La résiliation tacite du marché de maîtrise d’œuvre (MOE), c’est possible ? Dans un récent arrêt, la cour administrative d’appel de Bordeaux a estimé que certaines conditions devaient être réunies.

En l’espèce, le marché avait été confié à un groupement de maîtrise d’œuvre, avec lequel les relations s’étaient progressivement détérioré. Le point de discorde tenait aux prétentions du groupement à une rémunération complémentaire (comme c’est étonnant !).

Sur un premier point, la prétention était fondée sur une demande du maître d’ouvrage (MO) de procéder à une mise à jour des documents de la consultation de travaux. En effet, le titulaire d’un des lots avait subi une liquidation judiciaire, après avoir exécuté 90% du marché. Le MO entendait bien entendu faire réaliser les travaux restants dans le cadre d’un nouveau marché et pour cela demandait à son MOE une modification du dossier.
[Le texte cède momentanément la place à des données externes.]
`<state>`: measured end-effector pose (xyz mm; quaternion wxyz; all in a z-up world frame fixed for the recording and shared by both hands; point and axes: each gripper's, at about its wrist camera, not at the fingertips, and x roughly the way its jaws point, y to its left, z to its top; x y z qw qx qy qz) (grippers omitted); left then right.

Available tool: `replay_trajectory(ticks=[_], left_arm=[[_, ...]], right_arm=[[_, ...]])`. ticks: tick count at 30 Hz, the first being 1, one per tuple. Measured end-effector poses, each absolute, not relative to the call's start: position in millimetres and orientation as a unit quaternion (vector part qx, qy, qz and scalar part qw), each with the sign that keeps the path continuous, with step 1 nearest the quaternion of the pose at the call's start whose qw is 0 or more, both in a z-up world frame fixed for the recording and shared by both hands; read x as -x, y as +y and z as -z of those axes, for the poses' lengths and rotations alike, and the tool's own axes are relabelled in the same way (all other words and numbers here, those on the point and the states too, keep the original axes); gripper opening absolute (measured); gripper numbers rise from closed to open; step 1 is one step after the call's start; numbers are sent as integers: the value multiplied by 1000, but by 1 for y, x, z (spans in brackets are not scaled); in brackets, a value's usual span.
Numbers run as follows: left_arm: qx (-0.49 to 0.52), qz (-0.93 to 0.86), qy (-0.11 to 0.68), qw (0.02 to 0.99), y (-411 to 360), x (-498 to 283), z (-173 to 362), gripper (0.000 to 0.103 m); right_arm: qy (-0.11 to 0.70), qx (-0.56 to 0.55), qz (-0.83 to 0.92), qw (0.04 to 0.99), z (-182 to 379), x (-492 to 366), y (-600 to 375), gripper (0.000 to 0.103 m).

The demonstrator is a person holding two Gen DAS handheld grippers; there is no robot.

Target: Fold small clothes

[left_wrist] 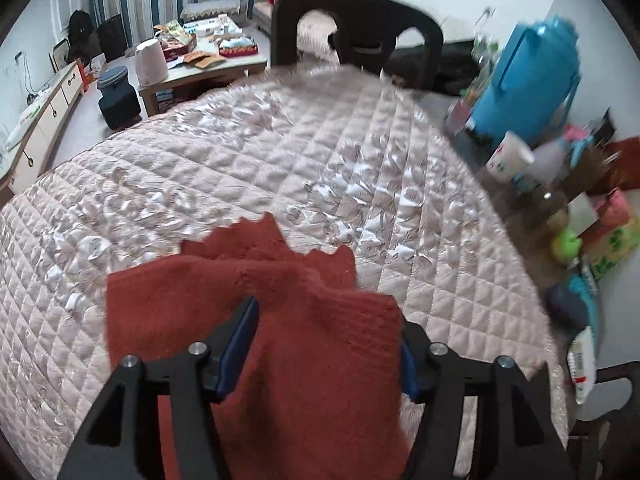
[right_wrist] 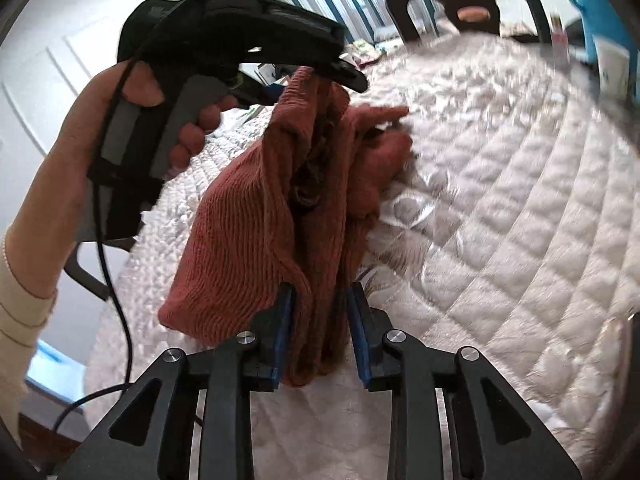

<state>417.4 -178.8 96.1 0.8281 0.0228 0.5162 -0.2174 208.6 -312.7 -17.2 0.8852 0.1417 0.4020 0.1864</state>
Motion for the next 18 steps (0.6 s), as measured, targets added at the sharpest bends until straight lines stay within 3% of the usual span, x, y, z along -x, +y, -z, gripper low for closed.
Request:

Face à un refus catégorie de procéder à ces modifications sans rémunération complémentaire, le MO avait fait exécuter cette mission (et uniquement celle-ci !) par une autre entreprise.

Par conséquent la question se posait de savoir s’il avait, ce faisait, procédé à une résiliation tacite du marché de MOE : auquel cas, la question pourrait se poser de savoir si celle-ci était régulière (probablement pas en l’absence du respect d’un certain formalisme), auquel cas l’ultime question pourrait se poser de l’indemnisation du groupement titulaire.

La cour rappelle que la résiliation tacite est possible, mais qu’elle constitue une exception. Il faut comprendre que les cas dans lesquels elle est admise vont strictement s’interpréter.

Ces cas résultent « de l’ensemble des circonstances de l’espèce, en particulier des démarches engagées par la personne publique pour satisfaire les besoins concernés par d’autres moyens, de la période durant laquelle la personne publique a cessé d’exécuter le contrat, compte tenu de sa durée et de son terme, ou encore de l’adoption d’une décision de la personne publique qui a pour effet de rendre impossible la poursuite de l’exécution du contrat ou de faire obstacle à l’exécution ».

En l’espèce la cour note que le MO n’a confié que le complément de mission DCE à une tierce entreprise, et rejette pour cette raison l’existence d’un comportement non équivoque mettant un terme aux relations contractuelles. Au mieux, le groupement pourrait invoquer une exécution aux frais et risques irrégulière, mais pas une résiliation tacite !

Sur un second point, le groupement réclamait aussi une rémunération complémentaire fondée sur un allongement des délais du chantier. En l’espèce, des modifications de programme avaient été décidé qui impliquaient certains compléments de mission, et notamment le dépôt d’un permis de construire modificatif.

À noter que le MOE avait déjà reçu un complément de rémunération pour le principe même de la modification de programme. Ce complément avait été acté par avenant qui prévoyait une certaine durée d’exécution. Or, cette durée avait été largement dépassée…

Le juge relèvera toutefois que cet allongement est en réalité largement dû à l’absence de diligence du MOE lui-même : « la société (mandataire), à laquelle il a été demandé dès le mois de novembre 2017 de déposer un permis modificatif, n’a procédé à ce dépôt qu’en mars 2018, soit quatre mois plus tard ». Il relèvera également qu’il n’est ni établi ni même soutenu que l’avenant aurait sous-estimé la durée d’exécution complémentaire nécessaire.

Pour l’ensemble de ces motifs, la demande de rémunération complémentaire de ce chef est rejetée.